**Work order**
Please say how many lines in the records below contain the word "light". Give only the number.

=-=-=-=-=

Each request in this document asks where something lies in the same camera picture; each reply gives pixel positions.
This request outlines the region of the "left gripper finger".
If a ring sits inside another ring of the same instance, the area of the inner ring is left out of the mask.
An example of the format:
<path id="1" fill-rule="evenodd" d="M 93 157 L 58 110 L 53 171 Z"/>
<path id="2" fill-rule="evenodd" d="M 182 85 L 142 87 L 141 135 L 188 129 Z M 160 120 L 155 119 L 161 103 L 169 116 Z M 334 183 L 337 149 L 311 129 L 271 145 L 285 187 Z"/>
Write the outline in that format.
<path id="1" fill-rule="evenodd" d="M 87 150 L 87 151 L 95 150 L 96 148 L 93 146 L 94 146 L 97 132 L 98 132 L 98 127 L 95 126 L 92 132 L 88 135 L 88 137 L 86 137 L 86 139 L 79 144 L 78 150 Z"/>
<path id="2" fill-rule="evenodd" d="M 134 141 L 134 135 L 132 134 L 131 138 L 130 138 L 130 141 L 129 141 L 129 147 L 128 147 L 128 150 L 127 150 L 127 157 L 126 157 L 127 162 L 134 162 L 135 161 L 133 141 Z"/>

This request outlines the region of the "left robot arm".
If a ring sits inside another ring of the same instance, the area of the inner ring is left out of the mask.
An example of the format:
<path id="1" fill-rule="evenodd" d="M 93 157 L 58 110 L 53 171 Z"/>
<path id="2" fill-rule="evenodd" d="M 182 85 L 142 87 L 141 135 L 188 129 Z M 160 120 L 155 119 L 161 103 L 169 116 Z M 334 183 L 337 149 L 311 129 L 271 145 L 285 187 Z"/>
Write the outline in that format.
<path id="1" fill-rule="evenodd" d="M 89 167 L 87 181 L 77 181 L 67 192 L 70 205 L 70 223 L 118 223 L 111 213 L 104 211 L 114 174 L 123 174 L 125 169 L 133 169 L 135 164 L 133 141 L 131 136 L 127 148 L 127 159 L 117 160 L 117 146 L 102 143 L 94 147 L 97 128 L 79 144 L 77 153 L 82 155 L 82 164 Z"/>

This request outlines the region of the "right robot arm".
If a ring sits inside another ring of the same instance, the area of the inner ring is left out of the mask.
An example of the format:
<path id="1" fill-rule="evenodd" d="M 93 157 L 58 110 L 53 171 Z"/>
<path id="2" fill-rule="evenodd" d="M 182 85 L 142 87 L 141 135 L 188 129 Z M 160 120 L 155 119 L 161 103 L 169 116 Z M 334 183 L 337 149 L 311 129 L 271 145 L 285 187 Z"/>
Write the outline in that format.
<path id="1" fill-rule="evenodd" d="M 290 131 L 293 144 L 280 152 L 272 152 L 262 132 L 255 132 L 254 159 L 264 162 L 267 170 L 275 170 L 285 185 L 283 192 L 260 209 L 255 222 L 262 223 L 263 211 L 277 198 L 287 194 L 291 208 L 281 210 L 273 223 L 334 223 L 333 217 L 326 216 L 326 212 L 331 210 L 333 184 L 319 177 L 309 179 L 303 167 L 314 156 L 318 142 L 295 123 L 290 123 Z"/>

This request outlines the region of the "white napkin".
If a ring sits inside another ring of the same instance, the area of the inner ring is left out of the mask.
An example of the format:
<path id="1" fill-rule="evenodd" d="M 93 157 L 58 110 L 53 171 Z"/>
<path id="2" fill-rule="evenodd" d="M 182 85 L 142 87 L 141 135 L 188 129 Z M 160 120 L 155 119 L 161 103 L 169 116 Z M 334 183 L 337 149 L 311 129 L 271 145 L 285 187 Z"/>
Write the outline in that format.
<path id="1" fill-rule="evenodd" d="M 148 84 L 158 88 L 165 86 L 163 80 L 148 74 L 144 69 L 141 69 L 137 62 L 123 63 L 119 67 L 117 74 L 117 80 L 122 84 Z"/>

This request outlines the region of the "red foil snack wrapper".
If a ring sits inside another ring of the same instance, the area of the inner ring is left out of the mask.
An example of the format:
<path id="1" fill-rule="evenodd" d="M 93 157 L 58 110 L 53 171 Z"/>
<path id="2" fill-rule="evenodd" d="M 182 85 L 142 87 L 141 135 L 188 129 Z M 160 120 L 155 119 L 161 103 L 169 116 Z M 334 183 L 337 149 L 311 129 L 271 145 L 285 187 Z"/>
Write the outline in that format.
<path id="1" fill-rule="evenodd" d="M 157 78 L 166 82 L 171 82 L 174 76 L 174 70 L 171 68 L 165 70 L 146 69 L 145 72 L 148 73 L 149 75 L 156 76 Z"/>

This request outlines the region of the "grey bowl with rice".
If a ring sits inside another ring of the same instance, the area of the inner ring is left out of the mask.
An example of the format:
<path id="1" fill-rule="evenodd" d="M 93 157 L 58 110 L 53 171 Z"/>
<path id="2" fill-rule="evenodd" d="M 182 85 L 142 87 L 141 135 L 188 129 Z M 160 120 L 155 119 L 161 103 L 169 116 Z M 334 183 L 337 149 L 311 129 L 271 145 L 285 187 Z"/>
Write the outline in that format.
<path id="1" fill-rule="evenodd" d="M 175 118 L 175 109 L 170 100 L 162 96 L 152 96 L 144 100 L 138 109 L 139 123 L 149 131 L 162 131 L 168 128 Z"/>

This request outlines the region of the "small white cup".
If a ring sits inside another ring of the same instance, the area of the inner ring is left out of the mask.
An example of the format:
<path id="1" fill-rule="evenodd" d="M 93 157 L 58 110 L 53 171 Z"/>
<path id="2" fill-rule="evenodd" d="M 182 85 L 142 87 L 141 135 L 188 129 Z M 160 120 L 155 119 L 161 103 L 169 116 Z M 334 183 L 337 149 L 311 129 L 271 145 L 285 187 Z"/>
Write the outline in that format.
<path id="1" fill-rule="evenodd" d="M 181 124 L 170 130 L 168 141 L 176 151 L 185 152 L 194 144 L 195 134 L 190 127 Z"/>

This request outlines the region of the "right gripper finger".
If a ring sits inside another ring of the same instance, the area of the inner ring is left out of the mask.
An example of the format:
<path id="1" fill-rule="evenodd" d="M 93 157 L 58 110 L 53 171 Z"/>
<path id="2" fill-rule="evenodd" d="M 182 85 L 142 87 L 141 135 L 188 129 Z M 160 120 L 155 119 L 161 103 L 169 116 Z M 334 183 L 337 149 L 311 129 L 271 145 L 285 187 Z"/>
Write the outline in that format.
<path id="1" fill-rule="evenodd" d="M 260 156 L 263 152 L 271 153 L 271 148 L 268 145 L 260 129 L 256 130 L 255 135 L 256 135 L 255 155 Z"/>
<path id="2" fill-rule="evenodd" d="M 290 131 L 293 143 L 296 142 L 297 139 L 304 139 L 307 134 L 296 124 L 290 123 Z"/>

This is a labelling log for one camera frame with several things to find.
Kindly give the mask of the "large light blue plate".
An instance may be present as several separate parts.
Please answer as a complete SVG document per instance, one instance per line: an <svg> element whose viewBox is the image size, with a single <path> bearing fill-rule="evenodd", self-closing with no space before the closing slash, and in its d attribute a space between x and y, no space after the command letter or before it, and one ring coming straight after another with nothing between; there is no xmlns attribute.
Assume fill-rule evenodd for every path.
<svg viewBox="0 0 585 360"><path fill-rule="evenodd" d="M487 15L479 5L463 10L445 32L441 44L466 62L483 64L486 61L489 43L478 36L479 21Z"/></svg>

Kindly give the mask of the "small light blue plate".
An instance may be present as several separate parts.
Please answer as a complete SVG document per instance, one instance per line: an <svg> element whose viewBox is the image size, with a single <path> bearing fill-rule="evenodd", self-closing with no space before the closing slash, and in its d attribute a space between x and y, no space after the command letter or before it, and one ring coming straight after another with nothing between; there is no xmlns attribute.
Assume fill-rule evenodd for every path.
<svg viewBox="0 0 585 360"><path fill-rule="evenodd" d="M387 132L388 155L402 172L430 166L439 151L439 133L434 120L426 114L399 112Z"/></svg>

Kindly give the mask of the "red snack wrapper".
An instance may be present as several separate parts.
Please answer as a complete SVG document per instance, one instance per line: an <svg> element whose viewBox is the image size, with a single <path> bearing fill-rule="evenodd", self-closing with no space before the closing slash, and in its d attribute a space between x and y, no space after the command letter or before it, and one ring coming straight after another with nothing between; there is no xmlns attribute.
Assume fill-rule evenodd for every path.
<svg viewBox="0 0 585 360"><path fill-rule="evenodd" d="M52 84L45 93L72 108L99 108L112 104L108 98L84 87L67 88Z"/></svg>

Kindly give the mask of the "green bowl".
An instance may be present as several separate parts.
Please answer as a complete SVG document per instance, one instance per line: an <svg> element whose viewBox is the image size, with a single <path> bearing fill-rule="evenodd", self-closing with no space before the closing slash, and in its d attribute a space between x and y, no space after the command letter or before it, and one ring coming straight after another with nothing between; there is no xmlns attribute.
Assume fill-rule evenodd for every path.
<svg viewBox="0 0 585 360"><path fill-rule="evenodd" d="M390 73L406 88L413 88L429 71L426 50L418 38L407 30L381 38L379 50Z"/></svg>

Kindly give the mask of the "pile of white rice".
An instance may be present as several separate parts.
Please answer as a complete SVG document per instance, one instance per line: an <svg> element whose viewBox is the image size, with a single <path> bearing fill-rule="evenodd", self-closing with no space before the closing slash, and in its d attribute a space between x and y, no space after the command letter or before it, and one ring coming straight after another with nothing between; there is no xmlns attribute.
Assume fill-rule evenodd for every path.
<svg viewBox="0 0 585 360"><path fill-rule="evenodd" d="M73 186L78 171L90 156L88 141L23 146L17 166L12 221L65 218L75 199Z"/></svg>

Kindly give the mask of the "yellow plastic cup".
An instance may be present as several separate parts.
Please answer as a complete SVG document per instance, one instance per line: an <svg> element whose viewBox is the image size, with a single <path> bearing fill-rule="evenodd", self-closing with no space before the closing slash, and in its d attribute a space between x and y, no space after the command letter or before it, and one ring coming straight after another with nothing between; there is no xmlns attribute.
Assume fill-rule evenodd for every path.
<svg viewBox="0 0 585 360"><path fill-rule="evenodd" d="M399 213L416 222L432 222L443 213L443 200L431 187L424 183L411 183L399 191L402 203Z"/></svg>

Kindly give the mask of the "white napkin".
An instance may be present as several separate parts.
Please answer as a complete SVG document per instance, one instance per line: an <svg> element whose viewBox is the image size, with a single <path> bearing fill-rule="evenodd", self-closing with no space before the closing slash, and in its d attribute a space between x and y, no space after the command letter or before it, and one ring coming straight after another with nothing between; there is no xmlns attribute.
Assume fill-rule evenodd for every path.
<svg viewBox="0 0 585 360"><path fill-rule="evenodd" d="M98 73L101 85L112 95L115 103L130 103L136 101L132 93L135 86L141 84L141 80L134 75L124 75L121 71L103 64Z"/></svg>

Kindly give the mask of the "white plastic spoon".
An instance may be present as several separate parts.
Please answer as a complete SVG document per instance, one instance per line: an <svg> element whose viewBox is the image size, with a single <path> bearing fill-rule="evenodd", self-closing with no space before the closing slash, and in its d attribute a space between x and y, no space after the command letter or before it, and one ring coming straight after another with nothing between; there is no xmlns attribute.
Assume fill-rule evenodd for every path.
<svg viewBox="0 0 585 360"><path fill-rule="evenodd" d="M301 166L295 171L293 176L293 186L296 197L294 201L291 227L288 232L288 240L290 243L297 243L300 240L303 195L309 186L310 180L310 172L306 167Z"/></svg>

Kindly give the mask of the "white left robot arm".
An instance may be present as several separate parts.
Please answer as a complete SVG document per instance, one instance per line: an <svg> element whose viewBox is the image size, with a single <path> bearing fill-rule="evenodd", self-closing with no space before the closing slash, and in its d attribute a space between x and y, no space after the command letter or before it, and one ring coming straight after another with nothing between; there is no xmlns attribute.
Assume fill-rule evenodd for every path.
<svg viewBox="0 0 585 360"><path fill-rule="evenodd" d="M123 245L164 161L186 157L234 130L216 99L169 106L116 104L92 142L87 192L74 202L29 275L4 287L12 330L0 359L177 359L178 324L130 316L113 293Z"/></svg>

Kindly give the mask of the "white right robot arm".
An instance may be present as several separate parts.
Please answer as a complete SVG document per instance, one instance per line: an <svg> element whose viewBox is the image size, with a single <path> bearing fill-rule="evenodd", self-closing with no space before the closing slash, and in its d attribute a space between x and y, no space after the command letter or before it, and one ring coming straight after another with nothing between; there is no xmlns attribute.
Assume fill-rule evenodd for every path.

=-=-=-=-=

**Answer space**
2